● Exercise directions: Word for word, write out the entries that follow, omitting all pictures.

Data extracted from a collection:

* * *

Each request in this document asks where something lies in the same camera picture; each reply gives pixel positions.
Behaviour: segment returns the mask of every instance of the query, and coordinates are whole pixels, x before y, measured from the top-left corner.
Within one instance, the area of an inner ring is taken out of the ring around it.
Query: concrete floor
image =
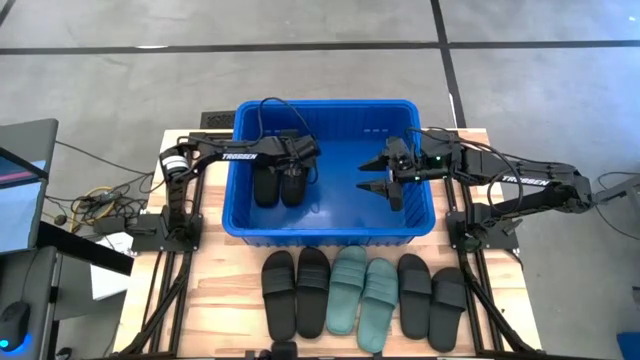
[[[635,0],[441,6],[450,41],[640,37]],[[17,0],[0,27],[0,48],[436,38],[425,0]],[[498,149],[568,162],[594,180],[607,171],[640,171],[640,49],[452,56],[467,125],[488,128]],[[453,126],[438,50],[0,56],[0,79],[0,124],[55,117],[60,140],[141,170],[153,168],[165,129],[196,128],[202,111],[268,95],[406,98],[418,105],[423,125]],[[48,193],[75,197],[132,177],[58,147]],[[629,210],[620,201],[603,213],[640,235]],[[530,216],[518,235],[544,348],[620,358],[616,333],[640,331],[632,296],[632,286],[640,286],[640,242],[615,233],[594,212]],[[75,276],[70,282],[88,286],[86,276],[78,280],[81,271],[68,273]],[[63,321],[59,344],[78,358],[101,356],[121,302],[95,304],[93,314]]]

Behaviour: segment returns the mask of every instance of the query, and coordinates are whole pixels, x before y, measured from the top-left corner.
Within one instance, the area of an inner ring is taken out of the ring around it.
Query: wooden table
[[[190,130],[166,131],[162,149],[174,145],[178,136],[189,132]],[[460,130],[460,135],[469,140],[488,143],[484,129]],[[259,351],[271,348],[272,340],[267,331],[261,293],[260,270],[267,256],[280,249],[247,246],[242,239],[225,233],[221,219],[227,170],[227,162],[218,162],[207,168],[201,209],[205,226],[201,247],[193,257],[178,351],[180,357],[242,357],[245,350]],[[153,186],[159,184],[161,179],[162,174],[157,167]],[[460,188],[457,184],[455,187],[459,196],[458,205],[463,206]],[[431,190],[437,219],[433,231],[426,236],[413,239],[405,246],[368,247],[369,259],[383,257],[396,263],[403,254],[414,253],[425,260],[432,274],[443,267],[457,266],[457,256],[449,247],[444,221],[448,205],[443,181],[432,181]],[[493,191],[493,200],[501,201],[500,189],[496,186]],[[472,188],[471,193],[474,202],[487,201],[486,187]],[[165,189],[161,186],[150,196],[149,211],[159,213],[164,203]],[[288,250],[294,259],[297,259],[300,248]],[[321,250],[333,261],[339,248],[322,247]],[[156,255],[145,253],[135,260],[115,341],[116,351],[128,345],[140,330]],[[485,256],[496,306],[529,345],[540,348],[520,265],[502,250],[486,250]],[[181,259],[177,259],[174,272],[180,263]],[[155,306],[162,269],[161,263],[149,313]],[[477,308],[484,344],[485,347],[490,347],[487,317],[479,302]],[[173,319],[173,309],[169,310],[167,319]],[[162,330],[161,350],[168,348],[170,331],[171,321],[168,320],[165,321]],[[370,356],[358,348],[355,330],[348,336],[331,335],[325,330],[322,336],[314,340],[306,340],[299,336],[294,340],[298,344],[300,356]],[[410,340],[403,336],[398,308],[394,312],[383,353],[385,356],[437,354],[426,340]],[[469,319],[465,312],[460,321],[457,346],[450,354],[473,353]]]

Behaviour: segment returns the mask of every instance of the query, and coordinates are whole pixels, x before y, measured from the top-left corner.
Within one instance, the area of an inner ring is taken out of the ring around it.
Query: blue basket
[[[258,137],[259,101],[236,111],[234,140]],[[256,246],[402,245],[427,234],[435,224],[428,182],[404,186],[404,210],[391,211],[382,196],[356,188],[363,181],[387,176],[359,171],[358,166],[380,153],[389,136],[403,137],[408,127],[420,127],[418,110],[406,100],[291,101],[318,139],[318,181],[308,185],[304,202],[287,208],[260,208],[253,200],[252,168],[232,162],[222,224],[232,236]],[[263,105],[264,135],[282,129],[308,131],[285,105]],[[419,146],[419,137],[411,135]]]

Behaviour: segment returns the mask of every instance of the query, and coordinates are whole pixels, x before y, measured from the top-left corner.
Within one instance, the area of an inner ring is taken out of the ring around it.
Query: black slipper
[[[458,268],[444,268],[433,275],[429,316],[429,344],[439,352],[456,346],[460,315],[467,309],[464,276]]]
[[[303,338],[314,339],[322,334],[329,299],[331,265],[322,251],[304,248],[298,259],[297,327]]]
[[[286,341],[296,334],[296,295],[291,254],[275,252],[262,266],[262,297],[267,311],[269,335]]]
[[[431,275],[427,264],[416,255],[402,255],[398,262],[400,280],[400,327],[409,339],[424,339],[429,331]]]

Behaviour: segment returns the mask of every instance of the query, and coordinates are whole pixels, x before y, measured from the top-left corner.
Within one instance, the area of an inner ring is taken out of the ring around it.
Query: yellow cable
[[[92,196],[93,193],[95,193],[96,191],[109,192],[111,190],[113,190],[111,186],[100,186],[90,190],[84,196]],[[109,215],[109,213],[113,211],[114,204],[115,204],[115,201],[110,202],[109,206],[107,206],[107,208],[100,215],[96,216],[94,219],[87,220],[86,221],[87,225],[93,225],[95,220],[102,219],[103,217]],[[71,222],[69,223],[69,232],[74,234],[78,230],[80,230],[80,226],[82,226],[81,222],[76,221],[76,215],[77,215],[76,211],[78,210],[78,206],[80,206],[80,201],[75,201],[71,206]]]

* * *

● Answer to the problem:
Each request in this document asks where something lies in the same camera picture; each reply gives pixel positions.
Behaviour: segment returns the mask of every instance of the query, and coordinates are whole pixels, x before y, measured from the top-left corner.
Within one instance, the area of an inner ring is taken out of the ring around it.
Query: concrete floor
image =
[[[635,0],[441,6],[450,41],[640,37]],[[17,0],[0,27],[0,48],[436,38],[425,0]],[[498,149],[568,162],[594,180],[607,171],[640,171],[640,49],[452,56],[467,125],[488,128]],[[453,126],[438,50],[0,56],[0,79],[0,124],[55,117],[60,140],[141,170],[153,168],[165,129],[196,128],[202,111],[268,95],[406,98],[418,105],[423,125]],[[48,193],[75,197],[132,177],[58,147]],[[629,210],[620,201],[603,213],[640,235]],[[530,216],[518,235],[544,348],[620,358],[616,333],[640,331],[632,296],[632,286],[640,286],[640,242],[615,233],[594,212]],[[75,276],[70,282],[88,286],[86,276],[78,280],[81,271],[68,273]],[[63,321],[59,344],[78,358],[101,356],[121,302],[95,304],[93,314]]]

Behaviour: segment returns the mask of every instance of the query, and coordinates are whole pixels, x before y, measured from the top-left corner.
Within one instance, the area of an inner ring is taken out of the ring around it.
Query: wooden table
[[[190,130],[166,131],[162,149],[174,145],[178,136],[189,132]],[[460,130],[460,135],[469,140],[488,143],[484,129]],[[259,351],[271,348],[272,340],[267,331],[261,293],[260,270],[267,256],[280,249],[247,246],[242,239],[225,233],[221,219],[227,170],[227,162],[218,162],[207,168],[201,209],[205,226],[201,247],[193,257],[178,351],[180,357],[242,357],[245,350]],[[153,186],[159,184],[161,179],[162,174],[157,167]],[[460,188],[457,184],[455,187],[459,196],[458,205],[463,206]],[[431,190],[437,219],[433,231],[426,236],[413,239],[405,246],[368,247],[369,259],[383,257],[396,263],[403,254],[414,253],[425,260],[432,274],[443,267],[457,266],[457,256],[449,247],[444,221],[448,205],[443,181],[432,181]],[[493,191],[493,200],[501,201],[500,189],[496,186]],[[472,188],[471,193],[474,202],[487,201],[486,187]],[[165,189],[161,186],[150,196],[149,211],[159,213],[164,203]],[[288,250],[294,259],[297,259],[300,248]],[[321,250],[333,261],[339,248],[322,247]],[[156,255],[145,253],[135,260],[115,341],[116,351],[128,345],[140,330]],[[485,256],[496,306],[529,345],[540,348],[520,265],[502,250],[486,250]],[[181,259],[177,259],[174,272],[180,263]],[[155,306],[162,269],[161,263],[149,313]],[[477,308],[484,344],[485,347],[490,347],[487,317],[479,302]],[[173,319],[173,309],[169,310],[167,319]],[[162,330],[161,350],[168,348],[170,331],[171,321],[168,320],[165,321]],[[370,356],[358,348],[355,330],[348,336],[331,335],[325,330],[322,336],[314,340],[306,340],[299,336],[294,340],[298,344],[300,356]],[[410,340],[403,336],[398,308],[394,312],[383,353],[385,356],[437,354],[426,340]],[[469,319],[465,312],[460,321],[457,346],[450,354],[473,353]]]

Behaviour: segment returns the mask of every instance of the query, and coordinates are whole pixels, x before y, measured from the top-left corner.
Within one instance, the area of an inner ring is taken out of the ring around it.
Query: blue basket
[[[258,137],[259,101],[236,111],[234,140]],[[256,246],[402,245],[427,234],[435,224],[428,182],[404,186],[404,210],[391,211],[382,196],[356,188],[363,181],[387,176],[359,171],[358,166],[380,153],[389,136],[403,137],[408,127],[420,127],[418,110],[406,100],[291,101],[318,139],[318,181],[308,185],[304,202],[287,208],[260,208],[253,200],[252,168],[232,162],[222,224],[232,236]],[[263,105],[264,135],[282,129],[308,131],[285,105]],[[419,146],[419,137],[411,135]]]

Behaviour: segment returns the mask of every instance of the query, and coordinates are whole pixels, x before y, measured from the top-left corner.
Within one instance, the area of an inner ring is taken out of the ring around it.
Query: black slipper
[[[458,268],[444,268],[433,275],[429,316],[429,344],[439,352],[456,346],[460,315],[467,309],[464,276]]]
[[[303,338],[314,339],[322,334],[329,299],[331,265],[322,251],[304,248],[298,259],[297,327]]]
[[[286,341],[296,334],[296,295],[291,254],[275,252],[262,266],[262,297],[267,311],[269,335]]]
[[[431,275],[427,264],[416,255],[402,255],[398,262],[400,280],[400,327],[409,339],[424,339],[429,331]]]

Behaviour: segment returns the mask of every instance of the query, and coordinates are whole pixels, x before y, measured from the top-left corner.
Within one instance, the area of an inner ring is taken out of the ring around it.
Query: yellow cable
[[[92,196],[93,193],[95,193],[96,191],[109,192],[111,190],[113,190],[111,186],[100,186],[90,190],[84,196]],[[109,215],[109,213],[113,211],[114,204],[115,204],[115,201],[110,202],[109,206],[107,206],[107,208],[100,215],[96,216],[94,219],[87,220],[86,221],[87,225],[93,225],[95,220],[102,219],[103,217]],[[71,222],[69,223],[69,232],[74,234],[78,230],[80,230],[80,226],[82,226],[81,222],[76,221],[76,215],[77,215],[76,211],[78,210],[78,206],[80,206],[80,201],[75,201],[71,206]]]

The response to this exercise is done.